* _Data records_
━━━━━━━━━━━━━━━━━━━━━━━━━━━━━━
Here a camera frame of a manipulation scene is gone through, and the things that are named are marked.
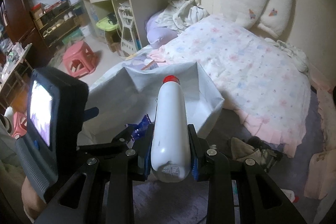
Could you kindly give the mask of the grey sleeved forearm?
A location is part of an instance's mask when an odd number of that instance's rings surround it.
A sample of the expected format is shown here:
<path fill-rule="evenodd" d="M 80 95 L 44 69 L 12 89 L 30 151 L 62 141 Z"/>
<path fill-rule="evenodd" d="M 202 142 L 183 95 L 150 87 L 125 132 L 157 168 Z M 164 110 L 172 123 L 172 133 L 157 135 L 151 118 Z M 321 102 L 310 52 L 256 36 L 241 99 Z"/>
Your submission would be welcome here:
<path fill-rule="evenodd" d="M 1 116 L 1 199 L 7 201 L 22 223 L 34 223 L 46 204 L 34 191 L 21 167 L 10 126 L 10 121 Z"/>

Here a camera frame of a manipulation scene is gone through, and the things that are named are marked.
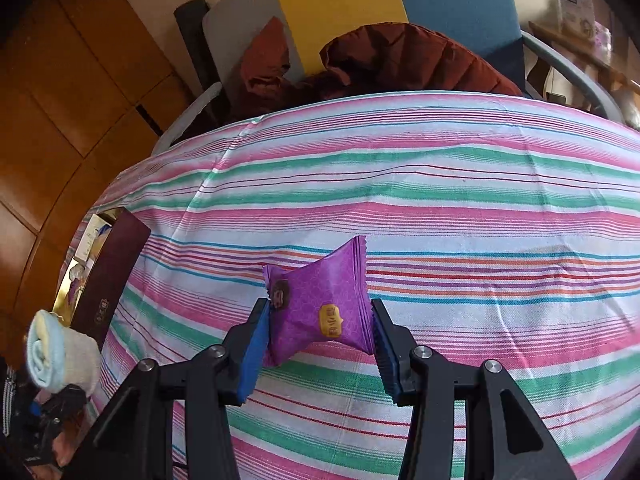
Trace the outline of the wooden side table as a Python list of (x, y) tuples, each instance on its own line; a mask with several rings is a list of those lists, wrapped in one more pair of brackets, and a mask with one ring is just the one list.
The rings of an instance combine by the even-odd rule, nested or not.
[(635, 94), (639, 93), (639, 81), (631, 76), (628, 61), (612, 49), (597, 47), (594, 42), (579, 39), (571, 32), (563, 32), (559, 26), (528, 22), (530, 32), (548, 46), (560, 46), (580, 62), (592, 66), (598, 74), (598, 83), (612, 91), (619, 84)]

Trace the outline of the purple snack packet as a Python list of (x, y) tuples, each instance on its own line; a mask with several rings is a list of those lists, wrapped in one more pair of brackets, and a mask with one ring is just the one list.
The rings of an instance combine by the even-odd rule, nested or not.
[(271, 304), (265, 364), (279, 366), (315, 342), (338, 342), (373, 354), (366, 271), (367, 241), (363, 235), (301, 268), (264, 266)]

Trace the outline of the maroon gift box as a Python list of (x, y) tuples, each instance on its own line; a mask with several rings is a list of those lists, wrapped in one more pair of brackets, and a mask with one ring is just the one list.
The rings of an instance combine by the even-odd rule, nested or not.
[(89, 217), (52, 308), (64, 326), (104, 345), (118, 300), (150, 234), (124, 207)]

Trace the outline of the dark red jacket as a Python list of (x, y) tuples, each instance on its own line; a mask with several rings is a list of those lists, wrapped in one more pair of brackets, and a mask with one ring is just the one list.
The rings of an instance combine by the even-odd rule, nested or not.
[(419, 25), (380, 23), (336, 37), (320, 51), (323, 70), (292, 82), (284, 26), (272, 18), (245, 50), (235, 120), (365, 94), (448, 90), (521, 96), (515, 82), (457, 41)]

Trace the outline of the cream sock pair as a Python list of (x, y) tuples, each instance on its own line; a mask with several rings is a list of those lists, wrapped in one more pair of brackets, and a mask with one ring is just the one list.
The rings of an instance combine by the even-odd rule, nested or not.
[(99, 381), (101, 352), (93, 338), (63, 326), (54, 313), (39, 310), (29, 325), (26, 366), (39, 389), (59, 393), (75, 385), (90, 398)]

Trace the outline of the wooden wardrobe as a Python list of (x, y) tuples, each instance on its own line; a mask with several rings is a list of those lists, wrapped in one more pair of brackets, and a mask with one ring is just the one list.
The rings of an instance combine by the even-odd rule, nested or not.
[(1, 354), (23, 359), (78, 224), (192, 93), (127, 0), (34, 0), (1, 44)]

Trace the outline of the striped pink green bedsheet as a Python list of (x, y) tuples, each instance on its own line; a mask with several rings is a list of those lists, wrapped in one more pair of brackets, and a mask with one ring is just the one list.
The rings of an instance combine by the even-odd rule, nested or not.
[(484, 94), (364, 96), (243, 120), (123, 171), (96, 210), (151, 231), (106, 336), (96, 415), (139, 360), (222, 341), (297, 268), (367, 240), (370, 295), (454, 362), (499, 361), (575, 474), (639, 428), (639, 136)]

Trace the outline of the white appliance box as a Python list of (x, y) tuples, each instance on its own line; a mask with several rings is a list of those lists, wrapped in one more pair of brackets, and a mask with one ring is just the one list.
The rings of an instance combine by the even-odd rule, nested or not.
[(596, 36), (596, 19), (592, 0), (559, 0), (562, 29), (585, 41)]
━━━━━━━━━━━━━━━━━━━━━━━━━━━━━━
* _What this task involves_
Copy the entries character for character, excluding any pictures.

* _Final answer_
Here a camera frame of a manipulation scene is gone through, and the things that are named are marked.
Could you kindly give the mask of the grey sleeved forearm?
A location is part of an instance's mask when an odd number of that instance's rings surround it.
A sample of the expected format is shown here:
<path fill-rule="evenodd" d="M 80 95 L 44 69 L 12 89 L 30 151 L 62 141 Z"/>
<path fill-rule="evenodd" d="M 202 142 L 183 95 L 150 87 L 125 132 L 157 168 Z M 164 110 L 172 123 L 172 133 L 157 135 L 151 118 Z M 321 102 L 310 52 L 256 36 L 241 99 Z"/>
Your submission would be welcome here:
<path fill-rule="evenodd" d="M 1 116 L 1 199 L 7 201 L 22 223 L 34 223 L 46 204 L 34 191 L 21 167 L 10 126 L 10 121 Z"/>

Here a camera frame of a manipulation scene is gone through, and the things that are named are marked.
Trace the outline of the wooden side table as a Python list of (x, y) tuples, each instance on its own line; a mask with several rings is a list of those lists, wrapped in one more pair of brackets, and a mask with one ring is just the one list.
The rings of an instance combine by the even-odd rule, nested or not.
[(635, 94), (639, 93), (639, 81), (631, 76), (628, 61), (612, 49), (597, 47), (594, 42), (579, 39), (571, 32), (563, 32), (559, 26), (528, 22), (530, 32), (548, 46), (560, 46), (580, 62), (592, 66), (598, 74), (598, 83), (612, 91), (619, 84)]

Trace the outline of the purple snack packet as a Python list of (x, y) tuples, each instance on its own line; a mask with several rings is a list of those lists, wrapped in one more pair of brackets, and a mask with one ring is just the one list.
The rings of an instance combine by the even-odd rule, nested or not.
[(271, 304), (265, 364), (279, 366), (315, 342), (338, 342), (373, 354), (366, 271), (367, 241), (363, 235), (301, 268), (264, 266)]

Trace the outline of the maroon gift box as a Python list of (x, y) tuples, each instance on its own line; a mask with several rings is a list of those lists, wrapped in one more pair of brackets, and a mask with one ring is just the one list.
The rings of an instance combine by the even-odd rule, nested or not.
[(89, 217), (52, 308), (64, 326), (104, 345), (118, 300), (150, 234), (124, 207)]

Trace the outline of the dark red jacket as a Python list of (x, y) tuples, each instance on its own line; a mask with several rings is a list of those lists, wrapped in one more pair of brackets, and a mask with one ring is just the one list.
The rings of an instance combine by the even-odd rule, nested or not.
[(419, 25), (380, 23), (336, 37), (320, 51), (323, 70), (292, 82), (284, 26), (272, 18), (245, 50), (235, 120), (365, 94), (448, 90), (521, 96), (515, 82), (457, 41)]

Trace the outline of the cream sock pair as a Python list of (x, y) tuples, each instance on its own line; a mask with several rings is a list of those lists, wrapped in one more pair of brackets, and a mask with one ring is just the one list.
The rings of an instance combine by the even-odd rule, nested or not.
[(99, 381), (101, 352), (93, 338), (63, 326), (54, 313), (39, 310), (29, 325), (26, 366), (39, 389), (59, 393), (75, 385), (90, 398)]

Trace the outline of the wooden wardrobe as a Python list of (x, y) tuples, each instance on its own line; a mask with several rings is a list of those lists, wrapped in one more pair of brackets, and a mask with one ring is just the one list.
The rings of an instance combine by the even-odd rule, nested or not.
[(1, 354), (23, 359), (78, 224), (192, 93), (127, 0), (34, 0), (1, 44)]

Trace the outline of the striped pink green bedsheet as a Python list of (x, y) tuples, each instance on its own line; a mask with several rings is a list of those lists, wrapped in one more pair of brackets, and a mask with one ring is just the one list.
The rings of an instance combine by the even-odd rule, nested or not.
[(484, 94), (364, 96), (243, 120), (123, 171), (96, 210), (151, 231), (106, 336), (96, 415), (139, 360), (222, 341), (297, 268), (367, 240), (370, 295), (454, 362), (499, 361), (575, 474), (639, 428), (639, 136)]

Trace the outline of the white appliance box as a Python list of (x, y) tuples, each instance on its own line; a mask with several rings is a list of those lists, wrapped in one more pair of brackets, and a mask with one ring is just the one list.
The rings of an instance combine by the even-odd rule, nested or not.
[(596, 36), (596, 19), (592, 0), (559, 0), (562, 29), (585, 41)]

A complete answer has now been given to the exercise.